In this holy meal we know Jesus in his resurrection to be our Lord and God. In this holy meal we recall that we are the members of his risen body in the world. But this meal gives us one more aspect of God’s saving plan as well. In this meal we discover that we are called to do for all people what God has done for us.
As Abraham, in feeding three strangers, found himself entertaining the angels of God, so we are called to feed and nurture the strangers in our midst — and thereby meet God. As God fed hungry and rebellious Israelites in the wilderness, so we are called to meet the physical hungers and needs of other people, even though they are different from us or offend us or scare us. As Jesus fed the multitude with one child’s lunch, so we are personally to give out of what we have for the feeding of others. And, as a society, we are to redirect our nation’s material goods to feed, and educate, and heal a hungry world.

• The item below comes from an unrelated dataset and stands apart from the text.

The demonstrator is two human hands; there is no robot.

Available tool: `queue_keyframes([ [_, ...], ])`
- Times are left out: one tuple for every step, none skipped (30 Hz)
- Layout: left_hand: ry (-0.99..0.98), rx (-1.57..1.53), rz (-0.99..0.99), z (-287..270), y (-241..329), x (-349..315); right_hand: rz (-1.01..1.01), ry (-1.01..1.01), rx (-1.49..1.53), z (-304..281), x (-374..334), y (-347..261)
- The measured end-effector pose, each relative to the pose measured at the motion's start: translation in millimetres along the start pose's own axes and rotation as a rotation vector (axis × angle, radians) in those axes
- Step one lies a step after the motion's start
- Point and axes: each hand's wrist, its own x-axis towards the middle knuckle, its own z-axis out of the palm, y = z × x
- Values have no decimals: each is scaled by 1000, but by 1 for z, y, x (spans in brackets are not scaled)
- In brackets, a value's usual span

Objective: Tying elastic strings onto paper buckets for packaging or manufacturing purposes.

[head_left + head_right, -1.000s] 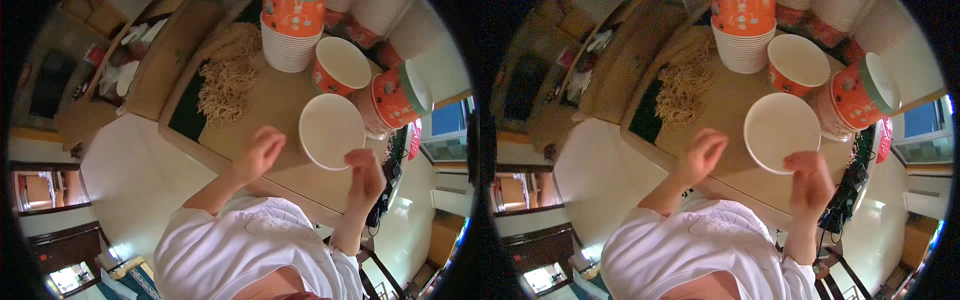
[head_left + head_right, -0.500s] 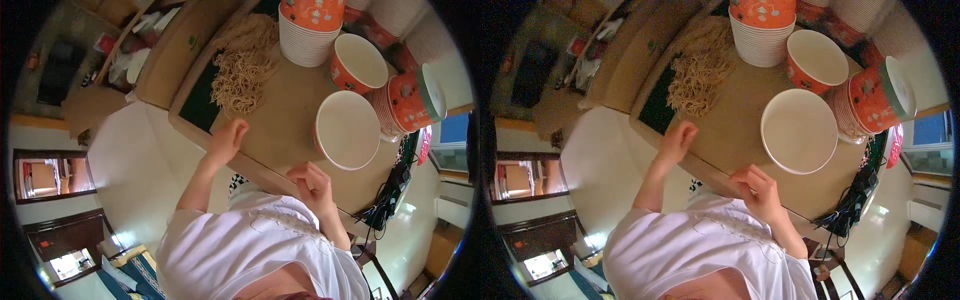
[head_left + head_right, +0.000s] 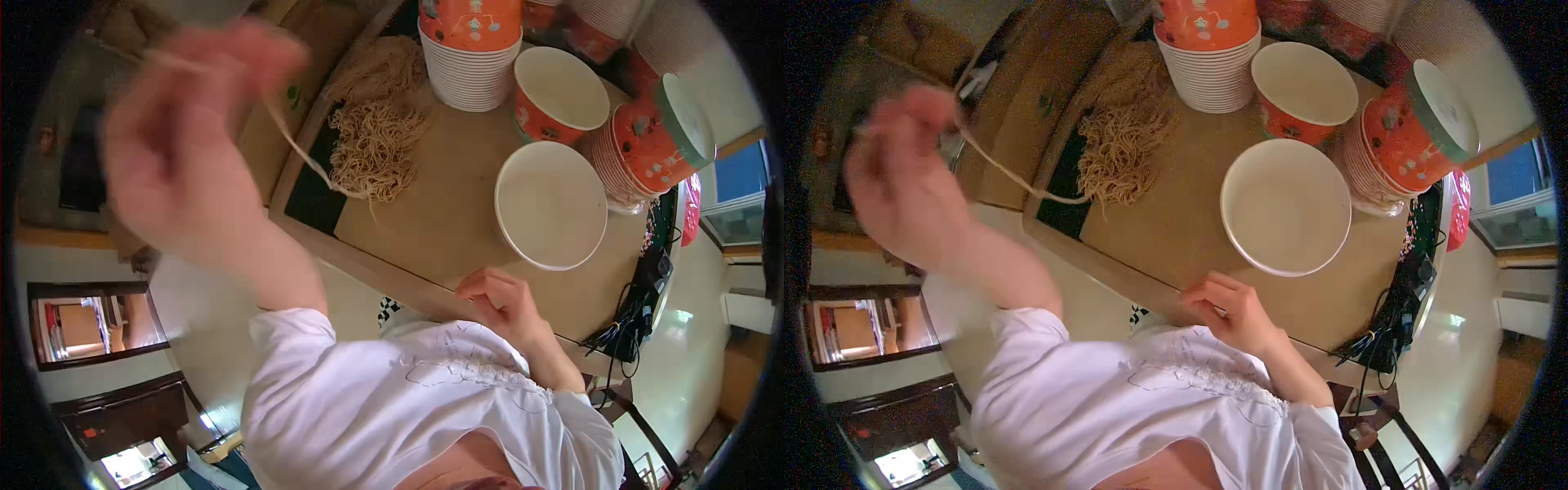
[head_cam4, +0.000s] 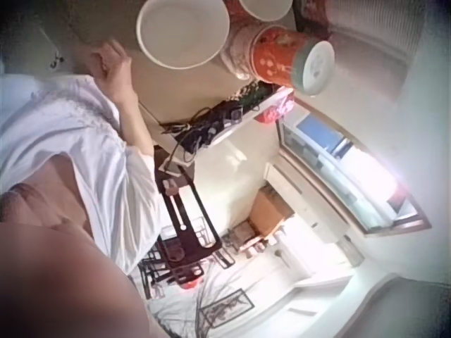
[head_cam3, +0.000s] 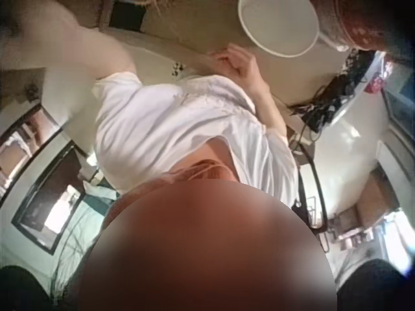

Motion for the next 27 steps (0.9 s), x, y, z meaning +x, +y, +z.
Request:
queue_keyframes([
  [-107,-140,-92,9,3,-22,-108,35,-75,-5,3,-7],
  [-303,-159,-145,15,4,-41,-202,83,-161,-10,4,-14],
  [-562,-131,-235,19,9,-63,-207,102,-159,-12,6,-20],
  [-818,-99,-348,20,12,-83,-233,224,-100,-12,8,-26],
  [-951,-53,-370,25,14,-104,-182,320,-43,-12,10,-30],
  [-876,-43,-335,34,12,-126,-251,375,-47,-10,11,-32],
  [-788,-46,-281,38,10,-143,-112,254,136,-8,12,-34],
  [-820,-40,-314,37,8,-155,26,125,326,-5,12,-35],
  [-738,-14,-396,35,9,-167,63,172,386,1,13,-34],
  [-638,-3,-465,34,10,-176,75,185,410,2,12,-34],
  [-561,-87,-564,34,10,-184,193,177,424,3,11,-34],
  [-580,-55,-590,32,10,-189,352,163,430,3,10,-34],
  [-516,-145,-694,32,10,-194,316,216,320,4,8,-36],
  [-425,-241,-805,32,10,-197,329,203,345,4,7,-37],
  [-391,-302,-886,32,11,-199,339,191,288,4,6,-39],
  [-375,-318,-860,31,12,-199,314,183,218,3,6,-40],
  [-344,-350,-982,30,12,-198,323,222,185,4,5,-42],
  [-282,-389,-1100,28,13,-196,367,206,190,5,6,-42],
  [-305,-371,-1101,29,11,-195,333,270,222,5,6,-41],
  [-335,-380,-1036,31,7,-194,299,334,262,5,8,-38],
  [-354,-377,-1009,32,6,-194,293,363,234,5,8,-35],
  [-370,-386,-978,33,6,-194,272,372,240,4,8,-32],
  [-372,-354,-982,35,5,-195,266,395,174,3,8,-29],
  [-371,-325,-991,36,5,-195,265,420,109,2,7,-26],
  [-381,-328,-992,37,5,-196,268,425,109,2,6,-24],
  [-446,-233,-900,37,4,-195,291,414,130,2,5,-23],
  [-504,-155,-796,39,3,-194,333,399,146,1,4,-24],
])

As the ultimate sign of God’s peace and the ultimate sign of the completion of God’s plan for the universe is a great banquet, so we are called to make our own lives, our homes, our churches signs of that great feast which is yet to come. We are to provide, for all people, the welcome into our communities which foreshadows the feasting to which the entire human race is called. We are, as members of the church, to be the body of Christ broken for the world, feeding all the hungers of the human race.
St. Augustine, a fourth century bishop in North Africa, put it this way in an Easter sermon: “You are the body of Christ. In you and through you the work of the incarnation must go forward. You are to be taken; you are to be blessed, broken, and distributed; that you may be the means of grace and the vehicles of the eternal charity.”